◆ **EXERCISE INSTRUCTIONS**
In the entries that follow, the lines from the one with "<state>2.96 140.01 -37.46" through the one with "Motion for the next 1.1" are the ones to write out, exactly and with both ends included. Nothing else should appear.

◆ **INPUT DATA**
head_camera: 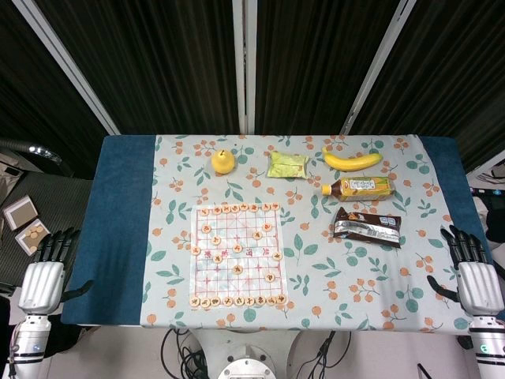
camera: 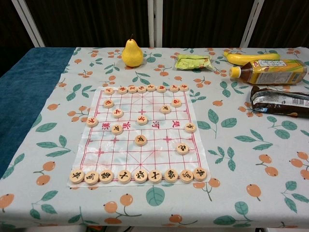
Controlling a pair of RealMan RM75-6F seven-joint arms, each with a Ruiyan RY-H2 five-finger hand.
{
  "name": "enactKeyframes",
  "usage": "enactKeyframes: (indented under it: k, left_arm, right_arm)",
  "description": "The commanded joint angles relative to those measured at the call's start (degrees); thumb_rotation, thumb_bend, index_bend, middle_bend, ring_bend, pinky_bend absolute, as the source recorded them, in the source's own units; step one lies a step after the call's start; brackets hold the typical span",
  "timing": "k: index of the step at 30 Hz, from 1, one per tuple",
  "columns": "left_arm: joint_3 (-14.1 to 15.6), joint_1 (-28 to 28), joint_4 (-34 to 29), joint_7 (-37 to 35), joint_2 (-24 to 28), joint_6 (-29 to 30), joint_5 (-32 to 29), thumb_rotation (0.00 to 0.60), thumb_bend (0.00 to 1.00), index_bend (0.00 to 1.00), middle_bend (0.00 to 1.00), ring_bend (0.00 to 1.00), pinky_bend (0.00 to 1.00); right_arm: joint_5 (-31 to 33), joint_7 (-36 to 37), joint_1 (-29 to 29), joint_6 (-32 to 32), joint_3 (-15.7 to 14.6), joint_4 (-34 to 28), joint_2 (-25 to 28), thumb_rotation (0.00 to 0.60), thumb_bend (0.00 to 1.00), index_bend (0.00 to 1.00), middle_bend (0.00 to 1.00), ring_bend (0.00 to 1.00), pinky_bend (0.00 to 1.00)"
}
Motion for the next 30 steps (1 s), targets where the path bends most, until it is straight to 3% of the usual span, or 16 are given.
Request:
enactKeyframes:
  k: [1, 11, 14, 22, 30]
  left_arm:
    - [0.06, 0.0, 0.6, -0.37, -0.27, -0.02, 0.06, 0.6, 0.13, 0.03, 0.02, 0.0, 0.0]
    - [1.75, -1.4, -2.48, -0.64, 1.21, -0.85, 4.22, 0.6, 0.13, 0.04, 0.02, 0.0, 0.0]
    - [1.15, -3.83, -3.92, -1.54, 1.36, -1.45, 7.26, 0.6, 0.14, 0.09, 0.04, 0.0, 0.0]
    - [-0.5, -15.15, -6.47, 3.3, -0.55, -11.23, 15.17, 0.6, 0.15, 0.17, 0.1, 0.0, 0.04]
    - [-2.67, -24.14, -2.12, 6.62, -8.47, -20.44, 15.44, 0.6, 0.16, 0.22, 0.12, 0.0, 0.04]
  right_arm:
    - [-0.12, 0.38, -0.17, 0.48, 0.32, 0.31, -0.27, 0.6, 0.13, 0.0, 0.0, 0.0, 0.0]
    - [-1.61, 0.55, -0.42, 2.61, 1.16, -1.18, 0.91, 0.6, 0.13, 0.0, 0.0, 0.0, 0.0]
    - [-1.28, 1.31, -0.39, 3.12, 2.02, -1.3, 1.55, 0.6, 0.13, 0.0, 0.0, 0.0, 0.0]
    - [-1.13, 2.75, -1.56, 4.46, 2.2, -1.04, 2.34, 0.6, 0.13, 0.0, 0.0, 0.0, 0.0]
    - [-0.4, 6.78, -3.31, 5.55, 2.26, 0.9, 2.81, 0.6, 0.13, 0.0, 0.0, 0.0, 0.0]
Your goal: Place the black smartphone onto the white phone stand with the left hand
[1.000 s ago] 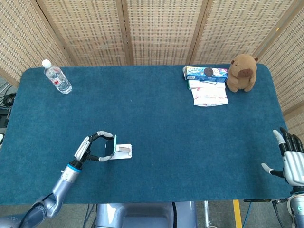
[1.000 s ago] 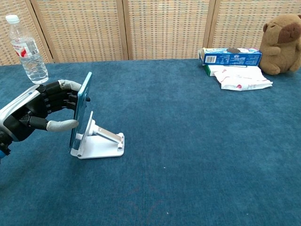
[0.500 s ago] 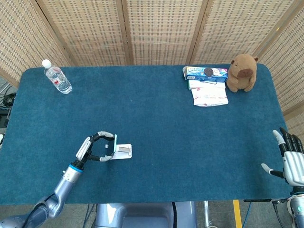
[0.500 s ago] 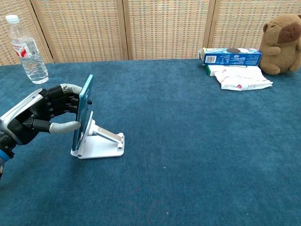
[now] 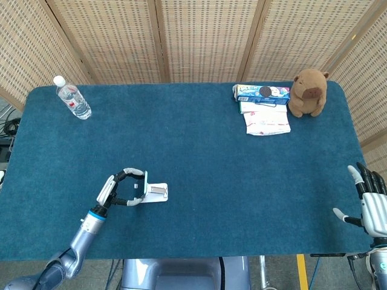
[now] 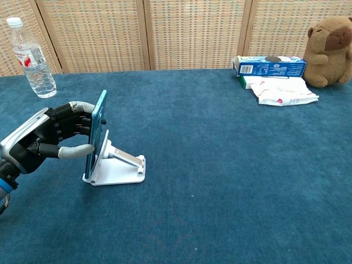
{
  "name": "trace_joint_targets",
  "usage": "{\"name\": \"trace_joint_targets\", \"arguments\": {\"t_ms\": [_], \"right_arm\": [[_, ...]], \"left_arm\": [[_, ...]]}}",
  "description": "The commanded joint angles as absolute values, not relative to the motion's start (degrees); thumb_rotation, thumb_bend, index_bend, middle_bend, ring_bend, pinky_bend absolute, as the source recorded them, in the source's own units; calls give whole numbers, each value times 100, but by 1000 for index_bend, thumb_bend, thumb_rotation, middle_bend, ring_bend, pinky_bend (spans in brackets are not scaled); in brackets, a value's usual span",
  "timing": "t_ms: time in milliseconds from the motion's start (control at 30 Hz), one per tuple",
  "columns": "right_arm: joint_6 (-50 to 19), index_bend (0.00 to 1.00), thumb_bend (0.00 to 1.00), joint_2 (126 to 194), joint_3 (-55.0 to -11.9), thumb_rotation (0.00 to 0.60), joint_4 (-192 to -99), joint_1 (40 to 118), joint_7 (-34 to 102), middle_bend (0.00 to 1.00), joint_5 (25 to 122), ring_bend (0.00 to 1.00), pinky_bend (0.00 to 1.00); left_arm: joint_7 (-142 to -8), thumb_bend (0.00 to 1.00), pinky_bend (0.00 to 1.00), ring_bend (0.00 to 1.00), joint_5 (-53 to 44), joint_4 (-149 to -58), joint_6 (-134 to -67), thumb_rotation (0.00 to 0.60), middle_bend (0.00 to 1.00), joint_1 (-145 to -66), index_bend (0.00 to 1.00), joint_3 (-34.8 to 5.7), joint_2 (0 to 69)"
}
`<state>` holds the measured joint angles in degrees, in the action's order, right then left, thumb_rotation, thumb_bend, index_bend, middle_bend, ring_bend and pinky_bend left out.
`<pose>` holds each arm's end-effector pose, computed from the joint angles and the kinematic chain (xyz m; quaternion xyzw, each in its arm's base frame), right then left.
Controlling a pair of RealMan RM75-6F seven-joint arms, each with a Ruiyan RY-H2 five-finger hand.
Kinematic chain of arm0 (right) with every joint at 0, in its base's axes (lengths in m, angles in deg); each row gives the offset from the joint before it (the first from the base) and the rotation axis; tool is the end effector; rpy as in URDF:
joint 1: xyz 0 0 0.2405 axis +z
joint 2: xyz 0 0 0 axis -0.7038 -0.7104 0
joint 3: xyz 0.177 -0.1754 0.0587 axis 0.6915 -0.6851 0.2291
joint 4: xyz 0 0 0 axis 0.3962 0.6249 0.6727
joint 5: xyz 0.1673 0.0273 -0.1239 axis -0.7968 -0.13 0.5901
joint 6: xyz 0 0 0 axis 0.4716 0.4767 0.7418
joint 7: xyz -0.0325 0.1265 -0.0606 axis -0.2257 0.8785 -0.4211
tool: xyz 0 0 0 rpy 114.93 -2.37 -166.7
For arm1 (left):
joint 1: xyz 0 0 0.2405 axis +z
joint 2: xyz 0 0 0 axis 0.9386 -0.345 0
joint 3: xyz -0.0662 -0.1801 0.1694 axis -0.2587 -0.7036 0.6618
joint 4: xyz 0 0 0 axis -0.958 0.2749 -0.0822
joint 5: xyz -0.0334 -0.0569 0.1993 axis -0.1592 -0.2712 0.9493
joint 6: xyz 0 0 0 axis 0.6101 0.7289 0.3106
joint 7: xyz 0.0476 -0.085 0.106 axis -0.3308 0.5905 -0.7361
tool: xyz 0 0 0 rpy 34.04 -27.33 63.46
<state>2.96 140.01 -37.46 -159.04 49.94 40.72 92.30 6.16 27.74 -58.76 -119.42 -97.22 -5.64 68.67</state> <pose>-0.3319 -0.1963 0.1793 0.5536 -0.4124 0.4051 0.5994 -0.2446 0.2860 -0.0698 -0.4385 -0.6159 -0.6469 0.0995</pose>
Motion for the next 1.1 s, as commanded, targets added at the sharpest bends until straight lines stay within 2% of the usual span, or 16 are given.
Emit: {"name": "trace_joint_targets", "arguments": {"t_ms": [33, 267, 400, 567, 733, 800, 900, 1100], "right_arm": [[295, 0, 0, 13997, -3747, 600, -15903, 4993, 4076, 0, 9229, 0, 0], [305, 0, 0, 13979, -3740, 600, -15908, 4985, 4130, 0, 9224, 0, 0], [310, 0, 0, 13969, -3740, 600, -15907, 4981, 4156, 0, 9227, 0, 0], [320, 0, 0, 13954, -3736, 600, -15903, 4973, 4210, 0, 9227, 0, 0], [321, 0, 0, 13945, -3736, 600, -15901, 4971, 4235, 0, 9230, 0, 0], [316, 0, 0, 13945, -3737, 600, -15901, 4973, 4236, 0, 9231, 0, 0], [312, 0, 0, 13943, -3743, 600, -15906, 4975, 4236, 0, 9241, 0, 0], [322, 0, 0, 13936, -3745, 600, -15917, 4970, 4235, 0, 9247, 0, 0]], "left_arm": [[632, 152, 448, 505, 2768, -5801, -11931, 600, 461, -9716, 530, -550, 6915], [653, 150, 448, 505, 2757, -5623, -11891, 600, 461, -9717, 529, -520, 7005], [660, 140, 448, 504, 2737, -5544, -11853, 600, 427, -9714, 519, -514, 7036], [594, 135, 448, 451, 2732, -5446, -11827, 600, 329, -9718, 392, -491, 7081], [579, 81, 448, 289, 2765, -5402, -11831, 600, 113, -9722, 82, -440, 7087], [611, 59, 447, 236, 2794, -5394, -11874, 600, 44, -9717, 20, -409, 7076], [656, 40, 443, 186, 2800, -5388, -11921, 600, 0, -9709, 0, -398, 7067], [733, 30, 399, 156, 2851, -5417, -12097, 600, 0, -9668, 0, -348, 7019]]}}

◆ **SOLUTION TO THE EXERCISE**
<state>2.96 140.01 -37.46 -159.04 49.94 40.72 92.30 6.16 27.74 -58.76 -119.42 -97.22 -5.64 68.67</state> <pose>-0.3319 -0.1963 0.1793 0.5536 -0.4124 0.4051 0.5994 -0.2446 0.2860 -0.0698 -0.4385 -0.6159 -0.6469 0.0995</pose>
Motion for the next 1.1 s, as commanded, targets added at the sharpest bends until straight lines stay within 2% of the usual span, or 16 are given.

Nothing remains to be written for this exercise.